那炼狱般的大火,是否是……埋葬掉青楼的那一场?

芳月将那支插入发髻的玉步摇轻柔的取下,步摇银丝垂条如银瀑般,鎏光波动间将四周点燃的烛光星星点点的波澜到妆镜之上,将周围的一切都镀染上了一层淡淡的流光。

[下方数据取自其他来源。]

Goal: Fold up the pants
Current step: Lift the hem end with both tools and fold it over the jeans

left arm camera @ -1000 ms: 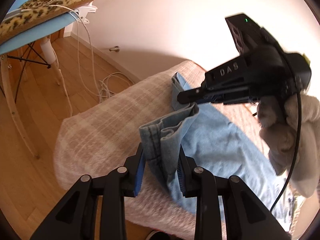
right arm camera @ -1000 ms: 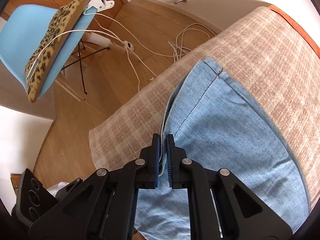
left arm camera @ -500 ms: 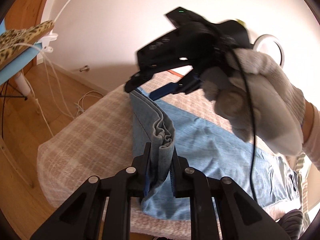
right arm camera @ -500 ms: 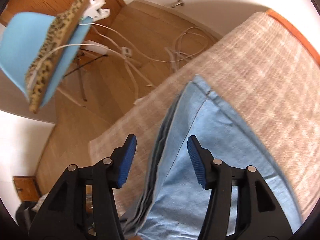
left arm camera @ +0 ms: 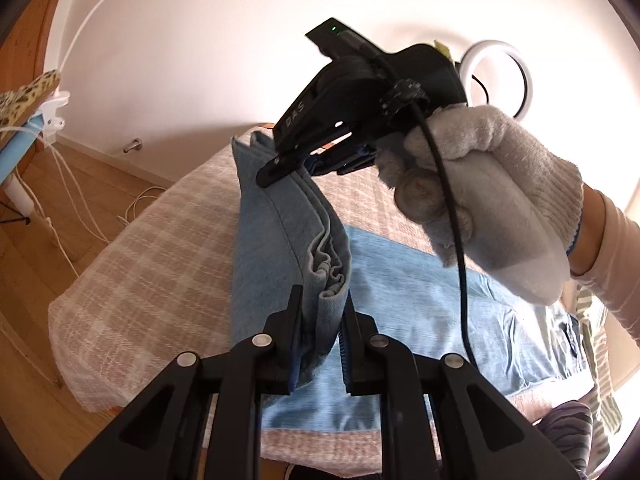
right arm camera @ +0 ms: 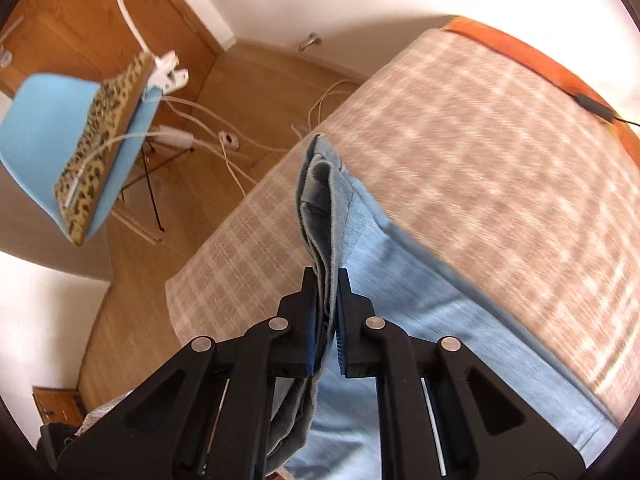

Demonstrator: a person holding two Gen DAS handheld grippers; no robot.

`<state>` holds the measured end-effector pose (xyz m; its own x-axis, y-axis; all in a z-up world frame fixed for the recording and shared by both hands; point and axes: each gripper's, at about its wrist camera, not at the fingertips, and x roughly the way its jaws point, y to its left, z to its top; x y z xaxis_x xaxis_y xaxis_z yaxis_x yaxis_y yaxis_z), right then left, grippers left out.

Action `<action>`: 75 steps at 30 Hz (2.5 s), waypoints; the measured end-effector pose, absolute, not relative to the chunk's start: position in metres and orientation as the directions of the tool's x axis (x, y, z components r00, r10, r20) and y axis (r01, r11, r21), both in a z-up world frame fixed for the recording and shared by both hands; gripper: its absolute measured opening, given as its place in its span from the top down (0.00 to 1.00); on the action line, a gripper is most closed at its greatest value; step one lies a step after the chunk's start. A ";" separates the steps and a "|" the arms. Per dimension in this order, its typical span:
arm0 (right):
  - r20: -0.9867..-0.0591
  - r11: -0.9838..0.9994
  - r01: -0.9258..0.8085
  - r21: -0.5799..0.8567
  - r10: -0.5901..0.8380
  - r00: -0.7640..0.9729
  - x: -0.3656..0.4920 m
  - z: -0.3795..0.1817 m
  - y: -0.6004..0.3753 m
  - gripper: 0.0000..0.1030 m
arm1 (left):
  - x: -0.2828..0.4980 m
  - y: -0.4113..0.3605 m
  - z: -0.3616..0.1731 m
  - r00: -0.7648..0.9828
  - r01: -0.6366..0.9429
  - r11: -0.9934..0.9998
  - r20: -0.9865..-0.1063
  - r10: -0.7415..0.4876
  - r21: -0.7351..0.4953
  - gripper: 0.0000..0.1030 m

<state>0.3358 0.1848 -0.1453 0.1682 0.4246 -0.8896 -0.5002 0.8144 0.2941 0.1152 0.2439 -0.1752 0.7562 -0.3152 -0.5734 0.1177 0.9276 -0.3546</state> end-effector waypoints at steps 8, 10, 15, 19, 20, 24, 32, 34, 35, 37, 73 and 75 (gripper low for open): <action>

玉簪末端一点点的抽离墨色的发髻,芳月微微歪头状似回想:“啊……”

“那是因为,喝茶时,我听见他们说买下春风拂栏,当了繁华高楼大掌柜的人……”

榆柳心跳陡然加快,仿佛是意识到了什么,镜中的自己浅黑的瞳孔微微扩张,而那被青葱指尖抚平的地契,被轻微发颤的指尖划出一道深深的褶皱。

“……就是云鹤呀。”芳月一双杏眼里满是天真和无邪。

云鹤。

榆柳听见这个名字,脑海里回想起的是方才分别时,云鹤顿住脚步想要微偏头回望一眼时的侧颜。

灯光月华散落的光线朦胧间柔和了他流畅的下颚角,而另一半的面容则尽数淹没在转角檐牙投射的倒影之下。

一半明,一半暗。

榆柳视线只在芳月无邪透亮的双眼上停留了一瞬,随即上移,伸手拔出被芳月捏在手中攥紧的玉步摇,随手掷入装的满满当当鎏光溢彩的百宝妆匣中。

步摇玉石和玛瑙翡翠相碰,在大珠小珠落玉盒的清脆叮铃的撞珠声中,榆柳披着垂落的三千墨发,转身面对芳月,抬起眼帘直视对方,面上不带分毫笑意,一字一顿道:“你确定,他们说的人,就是云鹤吗?”